### What to do
In the entries below, find the lines that contain the word "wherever" and copy them.

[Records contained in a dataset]

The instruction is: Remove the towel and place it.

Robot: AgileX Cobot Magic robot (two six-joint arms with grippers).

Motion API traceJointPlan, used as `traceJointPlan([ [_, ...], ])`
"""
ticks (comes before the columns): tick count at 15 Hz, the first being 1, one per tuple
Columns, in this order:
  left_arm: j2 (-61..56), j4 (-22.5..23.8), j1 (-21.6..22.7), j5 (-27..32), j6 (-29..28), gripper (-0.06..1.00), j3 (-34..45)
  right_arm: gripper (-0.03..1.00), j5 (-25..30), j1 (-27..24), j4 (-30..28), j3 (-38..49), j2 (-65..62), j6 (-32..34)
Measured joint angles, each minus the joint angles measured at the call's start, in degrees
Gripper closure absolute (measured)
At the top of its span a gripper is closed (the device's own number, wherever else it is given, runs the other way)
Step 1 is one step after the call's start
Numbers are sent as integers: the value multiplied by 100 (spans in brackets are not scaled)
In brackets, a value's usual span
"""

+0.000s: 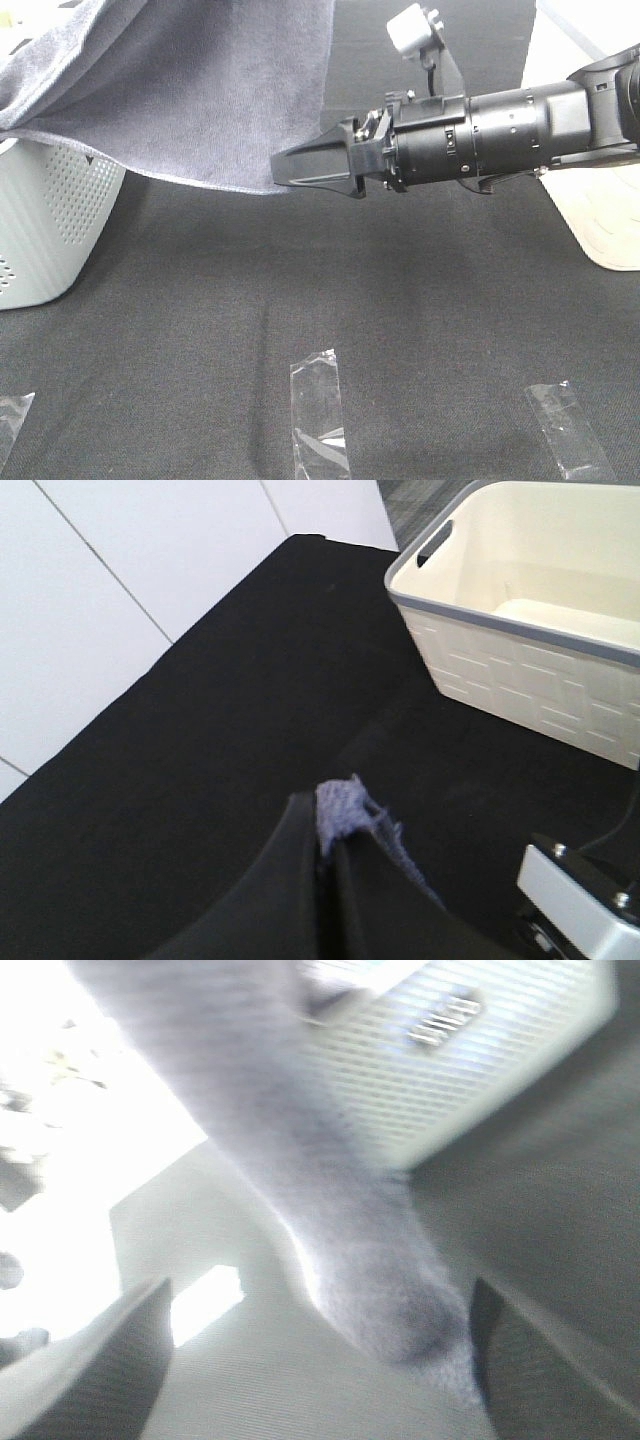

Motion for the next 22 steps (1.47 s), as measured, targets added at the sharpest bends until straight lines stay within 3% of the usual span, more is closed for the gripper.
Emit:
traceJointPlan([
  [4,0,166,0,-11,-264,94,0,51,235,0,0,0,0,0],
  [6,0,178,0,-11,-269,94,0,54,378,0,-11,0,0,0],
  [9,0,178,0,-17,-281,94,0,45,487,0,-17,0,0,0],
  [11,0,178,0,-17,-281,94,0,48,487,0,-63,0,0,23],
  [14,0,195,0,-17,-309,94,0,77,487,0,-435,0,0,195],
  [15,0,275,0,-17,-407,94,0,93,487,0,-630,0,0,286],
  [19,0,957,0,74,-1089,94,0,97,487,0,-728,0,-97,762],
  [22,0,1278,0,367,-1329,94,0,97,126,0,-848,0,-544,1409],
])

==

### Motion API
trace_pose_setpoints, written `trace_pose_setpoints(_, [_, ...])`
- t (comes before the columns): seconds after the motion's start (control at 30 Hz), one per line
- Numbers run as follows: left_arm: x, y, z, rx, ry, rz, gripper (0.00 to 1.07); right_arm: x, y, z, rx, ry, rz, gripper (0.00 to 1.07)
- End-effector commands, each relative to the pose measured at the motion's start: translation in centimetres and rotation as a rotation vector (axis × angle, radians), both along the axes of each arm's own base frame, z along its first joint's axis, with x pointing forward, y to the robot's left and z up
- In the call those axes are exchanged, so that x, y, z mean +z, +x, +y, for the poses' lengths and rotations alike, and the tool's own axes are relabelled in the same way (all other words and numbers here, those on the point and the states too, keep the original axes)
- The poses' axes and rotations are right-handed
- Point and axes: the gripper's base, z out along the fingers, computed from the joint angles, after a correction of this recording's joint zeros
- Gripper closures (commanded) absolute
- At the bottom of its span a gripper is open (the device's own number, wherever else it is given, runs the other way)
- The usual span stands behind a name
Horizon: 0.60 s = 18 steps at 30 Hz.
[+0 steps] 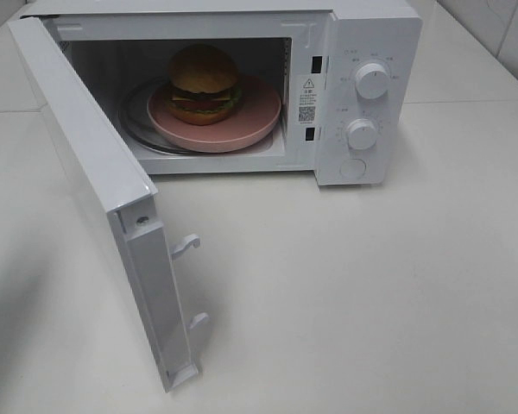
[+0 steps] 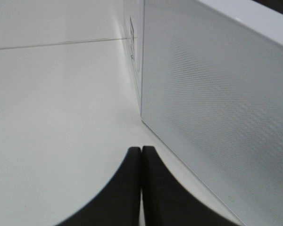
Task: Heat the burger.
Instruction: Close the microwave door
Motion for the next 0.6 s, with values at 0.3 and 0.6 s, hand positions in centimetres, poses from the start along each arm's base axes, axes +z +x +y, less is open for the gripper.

### Solution to this exercise
At the top of its span a gripper is closed (the device's own number, wherever else it is given, runs the other way)
- At the bottom of its span a gripper is open (the device's own number, wherever else it is given, runs the other way)

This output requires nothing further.